Just like Krishna, we all exist in two worlds at once – the physical and the spiritual one.
Krishna’s main message is that of celebrating the universe and celebrating ourselves by doing so. Living an enlightened life with the awareness of our true selves, participating actively in our own lives, celebrating life, love, and knowledge is the way we celebrate all life and not just our own.
As we are both spiritual and physical beings, just like Krishna, we are to enjoy both the spiritual world and the material world – we are to be devoted spiritualists, intellectuals, lovers, and enjoy both our minds and our bodies, all the while aiming to be kind and loving towards others.
Krishna and Yoga
The word “yoga” appears for the first time in the Bhagavad Gita – a main yoga text – as spoken by Krishna.
Krishna offers yoga as a solution to Arjuna, who is having trouble overcoming a feeling of disassociation and the inability to fully, consciously and actively participate in his life.
Yoga is a far more complex concept than the bodily postures that we practice today.
Contrary to popular belief, yoga did not start out as a physical experience, but rather as a holistic one – which Krishna explains at length in the ancient Sanskrit texts of Bhagavad Gita.

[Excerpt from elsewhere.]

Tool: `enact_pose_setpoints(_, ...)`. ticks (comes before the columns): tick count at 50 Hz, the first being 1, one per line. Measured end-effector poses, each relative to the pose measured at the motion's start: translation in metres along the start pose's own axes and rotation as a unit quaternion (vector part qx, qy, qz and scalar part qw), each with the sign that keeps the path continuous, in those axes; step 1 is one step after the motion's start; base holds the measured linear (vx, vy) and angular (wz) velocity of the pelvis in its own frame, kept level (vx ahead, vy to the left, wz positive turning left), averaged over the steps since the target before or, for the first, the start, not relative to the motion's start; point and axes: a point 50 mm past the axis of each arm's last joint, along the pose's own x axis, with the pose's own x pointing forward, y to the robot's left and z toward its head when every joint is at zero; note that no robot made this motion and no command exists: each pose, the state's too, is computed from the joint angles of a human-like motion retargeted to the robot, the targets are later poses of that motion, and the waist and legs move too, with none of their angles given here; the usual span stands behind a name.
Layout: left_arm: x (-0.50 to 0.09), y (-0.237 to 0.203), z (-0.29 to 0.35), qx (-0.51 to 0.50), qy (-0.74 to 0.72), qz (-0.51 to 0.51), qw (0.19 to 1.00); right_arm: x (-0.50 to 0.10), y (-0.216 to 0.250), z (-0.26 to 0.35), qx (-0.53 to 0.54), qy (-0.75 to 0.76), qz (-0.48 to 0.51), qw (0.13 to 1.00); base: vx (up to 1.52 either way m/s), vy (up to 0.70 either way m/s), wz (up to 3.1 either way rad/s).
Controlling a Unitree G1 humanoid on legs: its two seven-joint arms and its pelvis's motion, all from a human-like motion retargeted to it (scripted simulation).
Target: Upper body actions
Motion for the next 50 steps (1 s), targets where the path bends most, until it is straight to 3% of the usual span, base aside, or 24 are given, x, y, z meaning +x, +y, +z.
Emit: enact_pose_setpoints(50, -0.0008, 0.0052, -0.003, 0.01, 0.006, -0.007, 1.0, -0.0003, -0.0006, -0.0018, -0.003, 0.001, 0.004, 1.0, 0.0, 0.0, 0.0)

Yoga is a conscious way of living: yoga is the heightened awareness of all life around us and within us, of our being in the world, which leads to a life lived purposefully instead of automatically.
To practice yoga, according to Krishna, means to be driven by a pure force, living life fearlessly and freely, forming a powerful and intimate connection with the universe.
Because of his big role in the creation of the concept of yoga and all the traditions of yoga that followed, Krishna is a key figure of Hindu mythology for all those who aim to lead a spiritual life as yoga practitioners.